- **WHAT THE EXERCISE ASKS**
How many lines in the records below contain the word "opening"? State only that number.

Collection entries
BEGIN
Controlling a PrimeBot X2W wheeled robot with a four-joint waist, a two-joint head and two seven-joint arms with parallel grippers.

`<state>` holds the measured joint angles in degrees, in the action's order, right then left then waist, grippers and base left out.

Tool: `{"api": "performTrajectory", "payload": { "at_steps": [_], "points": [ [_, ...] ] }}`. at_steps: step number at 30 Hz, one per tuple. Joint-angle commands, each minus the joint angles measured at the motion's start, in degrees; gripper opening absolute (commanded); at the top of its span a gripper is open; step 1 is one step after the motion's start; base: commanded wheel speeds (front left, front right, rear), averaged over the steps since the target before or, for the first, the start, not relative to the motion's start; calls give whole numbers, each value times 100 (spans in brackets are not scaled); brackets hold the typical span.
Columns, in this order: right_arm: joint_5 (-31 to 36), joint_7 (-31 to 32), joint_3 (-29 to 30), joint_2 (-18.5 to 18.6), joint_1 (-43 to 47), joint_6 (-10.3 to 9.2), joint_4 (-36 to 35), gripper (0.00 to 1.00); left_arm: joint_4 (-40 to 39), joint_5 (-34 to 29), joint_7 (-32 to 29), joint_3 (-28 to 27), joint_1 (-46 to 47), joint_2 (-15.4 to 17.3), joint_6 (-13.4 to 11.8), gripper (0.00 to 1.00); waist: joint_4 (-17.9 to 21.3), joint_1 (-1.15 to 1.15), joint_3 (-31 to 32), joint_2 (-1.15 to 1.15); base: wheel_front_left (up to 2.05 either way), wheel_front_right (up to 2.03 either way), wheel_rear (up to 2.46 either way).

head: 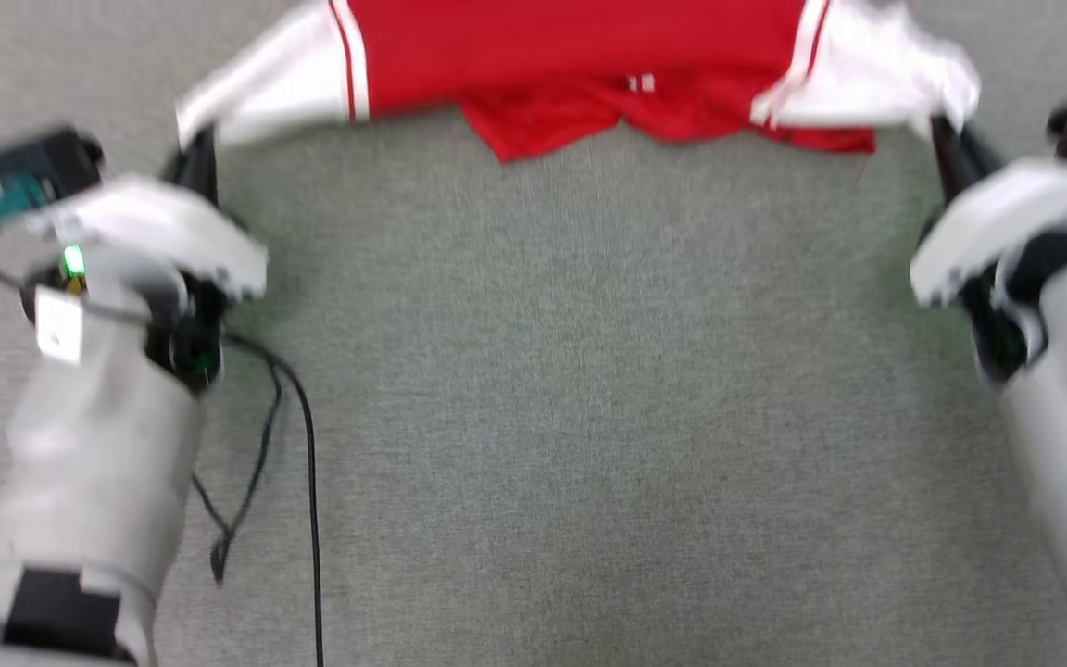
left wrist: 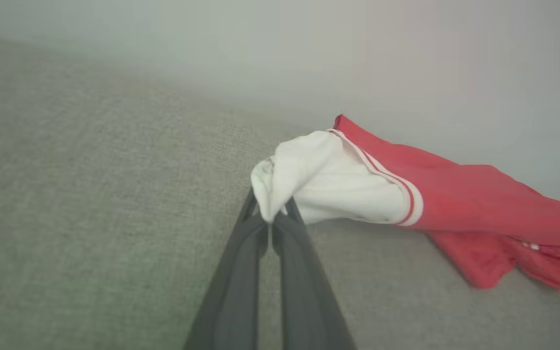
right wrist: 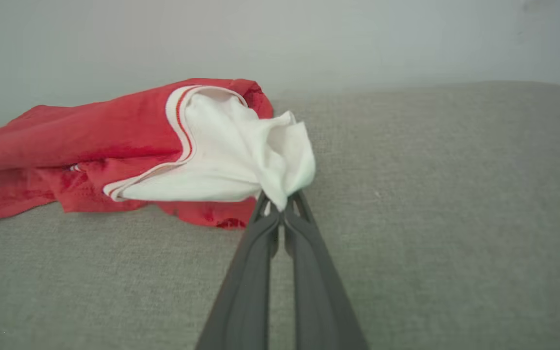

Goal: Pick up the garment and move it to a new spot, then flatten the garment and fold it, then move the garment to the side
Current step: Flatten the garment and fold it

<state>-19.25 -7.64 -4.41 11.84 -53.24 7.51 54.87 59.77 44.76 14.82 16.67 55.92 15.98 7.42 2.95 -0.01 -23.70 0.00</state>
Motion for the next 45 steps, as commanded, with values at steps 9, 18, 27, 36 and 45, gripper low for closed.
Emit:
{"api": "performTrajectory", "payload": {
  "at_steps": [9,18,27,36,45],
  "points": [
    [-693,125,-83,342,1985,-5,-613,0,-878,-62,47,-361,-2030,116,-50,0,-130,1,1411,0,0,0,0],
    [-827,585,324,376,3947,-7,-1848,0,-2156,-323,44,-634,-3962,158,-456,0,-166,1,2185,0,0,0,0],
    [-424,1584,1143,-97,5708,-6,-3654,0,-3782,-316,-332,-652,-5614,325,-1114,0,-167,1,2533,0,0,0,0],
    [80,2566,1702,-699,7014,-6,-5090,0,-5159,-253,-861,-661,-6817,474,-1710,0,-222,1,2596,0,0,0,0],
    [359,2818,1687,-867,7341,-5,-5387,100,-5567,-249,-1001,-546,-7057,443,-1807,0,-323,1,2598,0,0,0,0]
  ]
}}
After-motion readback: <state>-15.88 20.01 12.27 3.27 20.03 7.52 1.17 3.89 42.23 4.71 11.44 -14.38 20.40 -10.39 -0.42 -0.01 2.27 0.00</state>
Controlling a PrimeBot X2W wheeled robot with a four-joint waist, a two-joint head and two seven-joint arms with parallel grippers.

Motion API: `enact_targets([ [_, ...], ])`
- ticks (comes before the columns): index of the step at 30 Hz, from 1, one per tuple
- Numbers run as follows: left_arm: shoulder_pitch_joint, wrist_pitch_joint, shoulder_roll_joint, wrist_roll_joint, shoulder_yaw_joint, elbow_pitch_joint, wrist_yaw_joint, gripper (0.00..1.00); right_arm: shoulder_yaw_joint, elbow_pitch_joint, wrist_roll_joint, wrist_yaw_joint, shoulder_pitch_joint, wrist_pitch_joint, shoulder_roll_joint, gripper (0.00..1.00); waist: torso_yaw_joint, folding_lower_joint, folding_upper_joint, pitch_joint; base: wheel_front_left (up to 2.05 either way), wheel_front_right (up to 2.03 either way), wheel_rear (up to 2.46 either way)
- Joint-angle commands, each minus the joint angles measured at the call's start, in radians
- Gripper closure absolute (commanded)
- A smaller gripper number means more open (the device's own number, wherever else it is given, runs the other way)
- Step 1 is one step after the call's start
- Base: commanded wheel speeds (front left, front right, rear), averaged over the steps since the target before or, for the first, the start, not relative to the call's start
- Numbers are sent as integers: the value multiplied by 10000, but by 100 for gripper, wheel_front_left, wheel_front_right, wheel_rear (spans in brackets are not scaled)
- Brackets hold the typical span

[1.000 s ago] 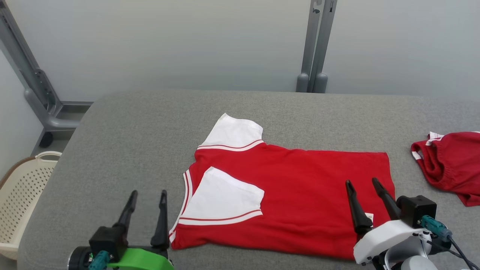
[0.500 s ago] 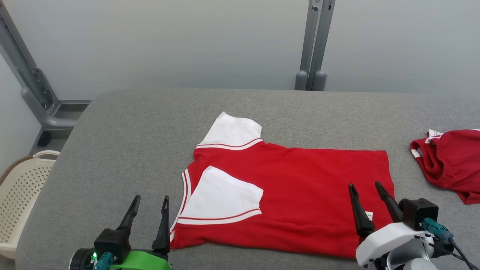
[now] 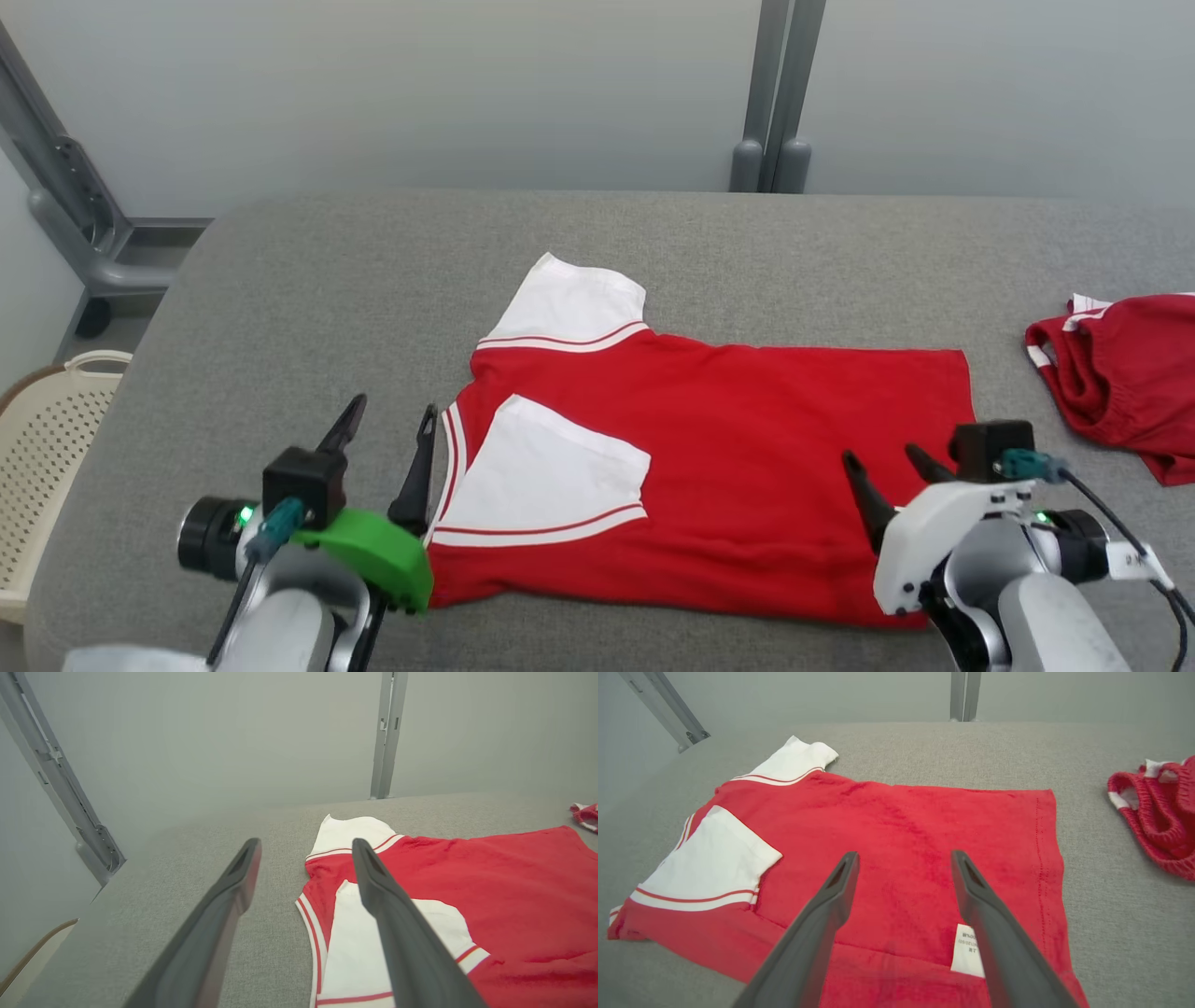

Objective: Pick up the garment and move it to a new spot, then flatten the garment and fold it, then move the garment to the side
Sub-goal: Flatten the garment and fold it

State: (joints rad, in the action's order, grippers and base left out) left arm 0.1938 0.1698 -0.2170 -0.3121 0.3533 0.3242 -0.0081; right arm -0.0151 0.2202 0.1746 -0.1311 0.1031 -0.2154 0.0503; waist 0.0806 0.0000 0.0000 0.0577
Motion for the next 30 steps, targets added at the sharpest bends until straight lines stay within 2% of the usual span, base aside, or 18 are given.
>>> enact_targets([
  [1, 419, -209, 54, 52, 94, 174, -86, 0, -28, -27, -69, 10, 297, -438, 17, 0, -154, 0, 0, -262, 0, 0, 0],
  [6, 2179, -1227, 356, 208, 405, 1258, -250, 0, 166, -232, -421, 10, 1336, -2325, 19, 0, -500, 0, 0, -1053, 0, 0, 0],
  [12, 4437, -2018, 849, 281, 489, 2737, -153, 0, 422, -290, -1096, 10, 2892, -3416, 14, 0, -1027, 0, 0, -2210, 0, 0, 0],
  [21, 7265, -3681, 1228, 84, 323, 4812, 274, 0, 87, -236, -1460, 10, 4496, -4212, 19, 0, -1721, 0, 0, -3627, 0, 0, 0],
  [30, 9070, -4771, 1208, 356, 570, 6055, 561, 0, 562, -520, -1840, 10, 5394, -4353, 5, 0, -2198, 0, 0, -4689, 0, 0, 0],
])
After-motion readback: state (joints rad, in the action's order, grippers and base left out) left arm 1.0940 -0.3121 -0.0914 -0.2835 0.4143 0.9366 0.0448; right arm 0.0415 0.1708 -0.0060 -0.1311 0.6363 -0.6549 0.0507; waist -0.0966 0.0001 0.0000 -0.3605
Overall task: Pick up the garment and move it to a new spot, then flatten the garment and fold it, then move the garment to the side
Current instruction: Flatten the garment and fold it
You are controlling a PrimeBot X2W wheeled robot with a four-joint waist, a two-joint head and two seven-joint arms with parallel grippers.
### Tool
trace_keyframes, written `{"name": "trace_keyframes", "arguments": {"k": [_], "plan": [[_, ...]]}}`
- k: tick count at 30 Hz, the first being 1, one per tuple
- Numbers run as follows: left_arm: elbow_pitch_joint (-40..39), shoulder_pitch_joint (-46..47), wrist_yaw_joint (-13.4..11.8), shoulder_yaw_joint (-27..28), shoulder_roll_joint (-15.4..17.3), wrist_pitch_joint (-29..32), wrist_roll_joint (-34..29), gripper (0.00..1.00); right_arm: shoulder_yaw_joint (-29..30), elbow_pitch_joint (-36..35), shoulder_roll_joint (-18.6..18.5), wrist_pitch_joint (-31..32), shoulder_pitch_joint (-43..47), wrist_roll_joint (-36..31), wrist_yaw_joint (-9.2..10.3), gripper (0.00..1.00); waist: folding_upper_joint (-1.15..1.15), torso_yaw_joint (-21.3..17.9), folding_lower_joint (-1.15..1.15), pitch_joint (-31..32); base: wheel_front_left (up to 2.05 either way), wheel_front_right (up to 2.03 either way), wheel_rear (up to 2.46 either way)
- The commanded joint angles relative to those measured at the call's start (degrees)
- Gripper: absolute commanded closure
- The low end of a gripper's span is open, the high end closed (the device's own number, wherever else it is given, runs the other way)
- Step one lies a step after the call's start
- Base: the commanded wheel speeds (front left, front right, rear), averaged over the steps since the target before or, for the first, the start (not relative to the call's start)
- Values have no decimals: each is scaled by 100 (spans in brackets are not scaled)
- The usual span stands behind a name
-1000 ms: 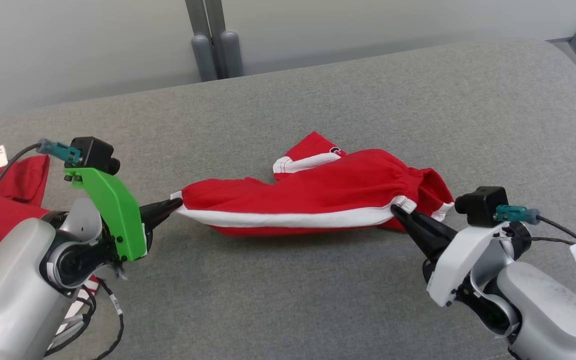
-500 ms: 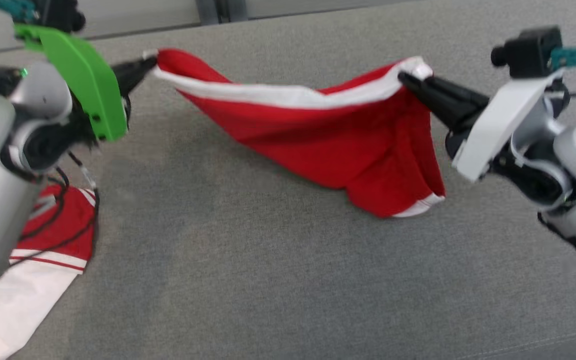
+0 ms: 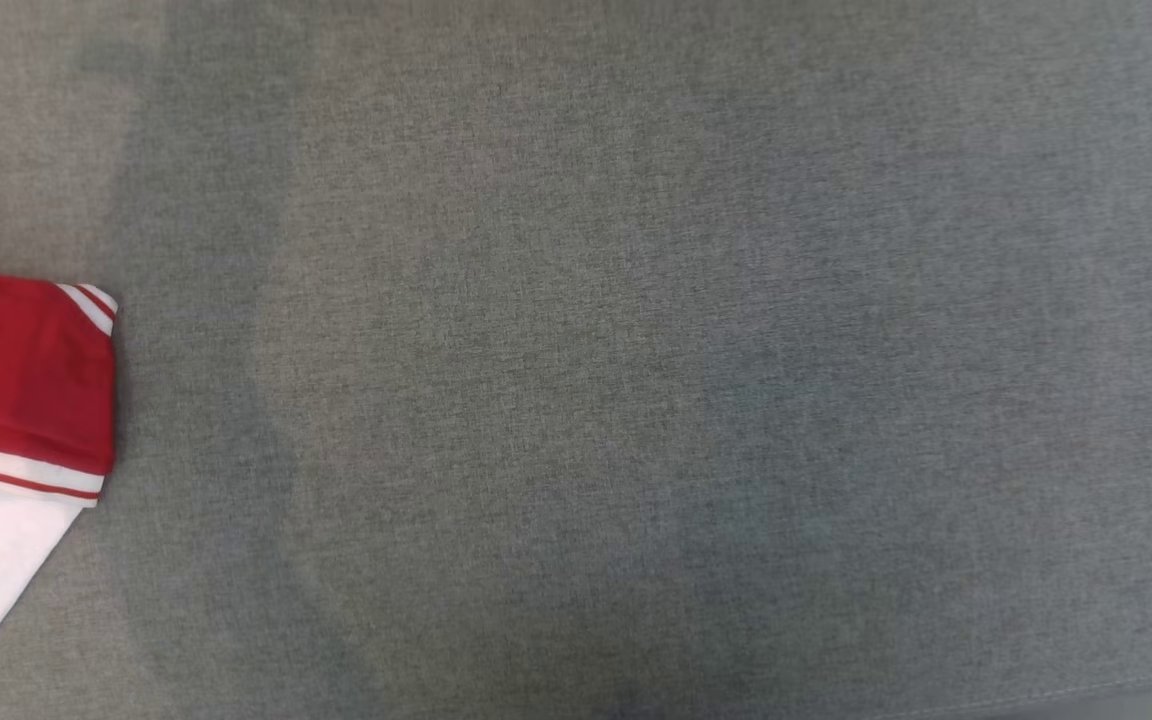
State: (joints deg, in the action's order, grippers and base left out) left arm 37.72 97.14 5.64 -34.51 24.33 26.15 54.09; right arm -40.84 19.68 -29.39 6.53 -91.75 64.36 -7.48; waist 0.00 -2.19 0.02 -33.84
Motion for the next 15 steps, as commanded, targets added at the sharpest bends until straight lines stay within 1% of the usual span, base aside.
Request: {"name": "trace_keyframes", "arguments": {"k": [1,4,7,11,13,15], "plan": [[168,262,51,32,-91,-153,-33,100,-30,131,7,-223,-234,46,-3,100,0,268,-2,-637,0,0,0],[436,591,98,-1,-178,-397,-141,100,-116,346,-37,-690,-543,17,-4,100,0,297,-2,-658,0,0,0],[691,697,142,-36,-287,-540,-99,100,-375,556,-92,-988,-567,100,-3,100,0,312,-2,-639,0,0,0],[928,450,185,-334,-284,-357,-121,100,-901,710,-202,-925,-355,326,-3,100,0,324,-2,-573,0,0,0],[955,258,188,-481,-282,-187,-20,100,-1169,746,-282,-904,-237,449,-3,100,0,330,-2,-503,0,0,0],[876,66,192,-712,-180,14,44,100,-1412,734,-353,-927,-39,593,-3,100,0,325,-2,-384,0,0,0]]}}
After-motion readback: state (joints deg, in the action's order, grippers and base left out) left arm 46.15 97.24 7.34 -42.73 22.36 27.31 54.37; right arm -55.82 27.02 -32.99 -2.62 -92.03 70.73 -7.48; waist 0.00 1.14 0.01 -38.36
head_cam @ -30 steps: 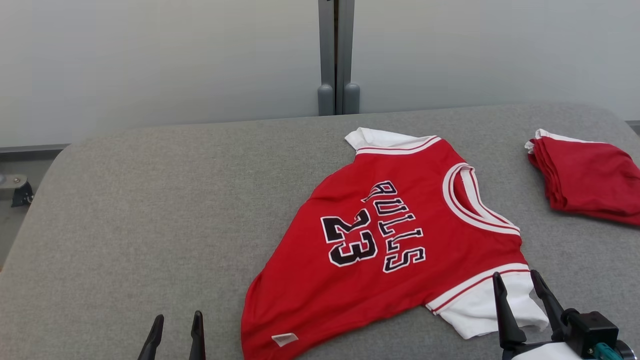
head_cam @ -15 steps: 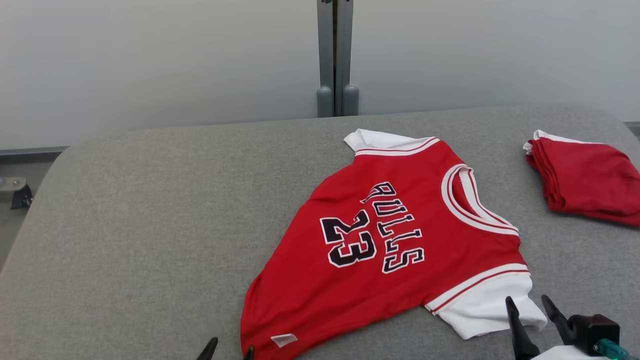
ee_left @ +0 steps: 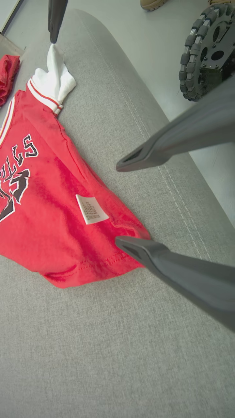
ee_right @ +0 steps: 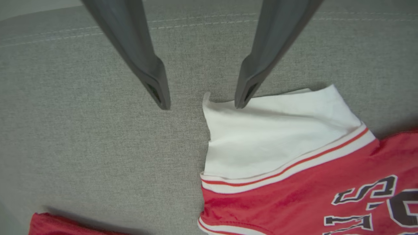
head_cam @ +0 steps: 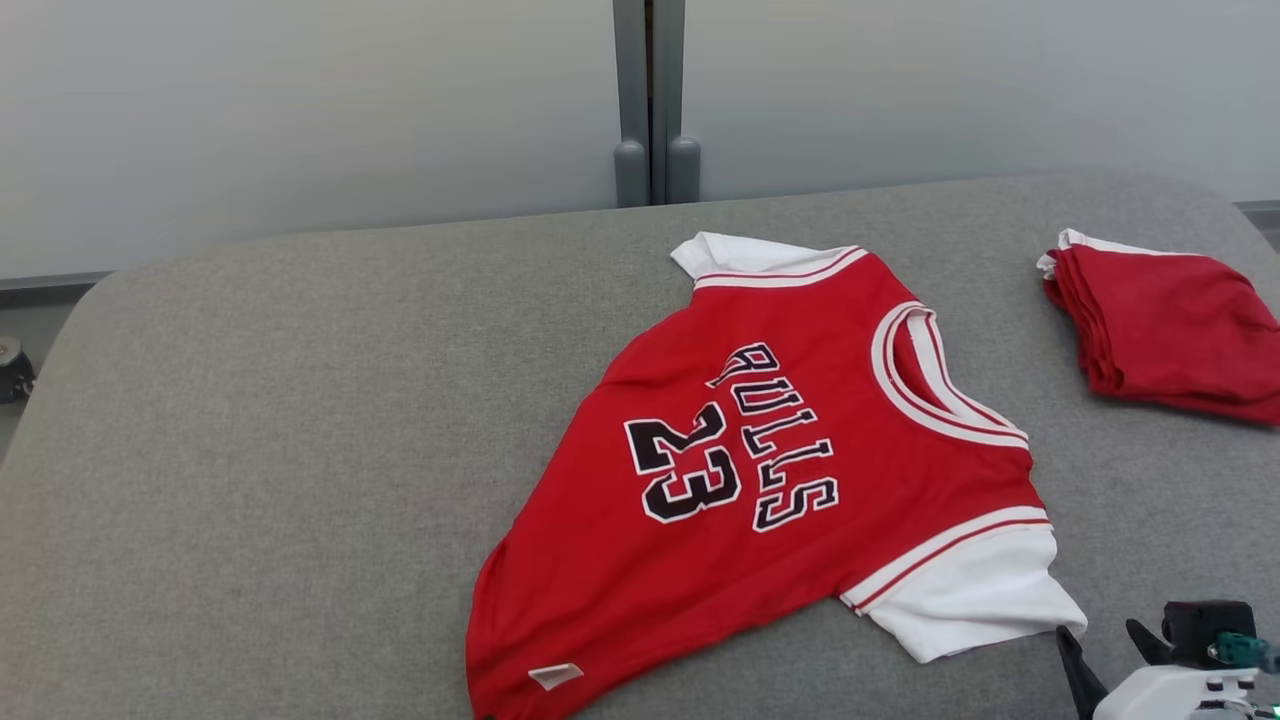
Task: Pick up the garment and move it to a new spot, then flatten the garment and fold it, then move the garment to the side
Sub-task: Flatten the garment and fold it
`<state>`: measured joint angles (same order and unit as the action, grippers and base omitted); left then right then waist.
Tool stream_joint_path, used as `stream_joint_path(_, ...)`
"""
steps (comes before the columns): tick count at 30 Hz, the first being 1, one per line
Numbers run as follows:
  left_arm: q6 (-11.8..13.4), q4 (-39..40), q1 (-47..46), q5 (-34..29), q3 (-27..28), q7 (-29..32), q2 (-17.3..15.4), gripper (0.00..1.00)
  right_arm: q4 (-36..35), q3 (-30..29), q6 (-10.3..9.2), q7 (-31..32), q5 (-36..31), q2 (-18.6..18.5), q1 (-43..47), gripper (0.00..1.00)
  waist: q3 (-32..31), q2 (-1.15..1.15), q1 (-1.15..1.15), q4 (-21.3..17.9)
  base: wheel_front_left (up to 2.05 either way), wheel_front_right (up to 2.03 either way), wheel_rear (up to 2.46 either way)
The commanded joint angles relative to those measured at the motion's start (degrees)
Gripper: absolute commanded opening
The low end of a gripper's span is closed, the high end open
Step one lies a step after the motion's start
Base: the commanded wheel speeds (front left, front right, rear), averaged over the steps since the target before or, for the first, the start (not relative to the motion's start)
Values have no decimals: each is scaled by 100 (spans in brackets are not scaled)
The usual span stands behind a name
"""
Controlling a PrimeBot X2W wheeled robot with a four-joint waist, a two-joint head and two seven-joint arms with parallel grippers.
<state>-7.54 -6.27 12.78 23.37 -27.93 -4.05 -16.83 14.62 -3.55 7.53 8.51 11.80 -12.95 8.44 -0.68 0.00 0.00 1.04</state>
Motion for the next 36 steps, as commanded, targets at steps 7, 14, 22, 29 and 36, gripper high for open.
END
- **RESULT**
2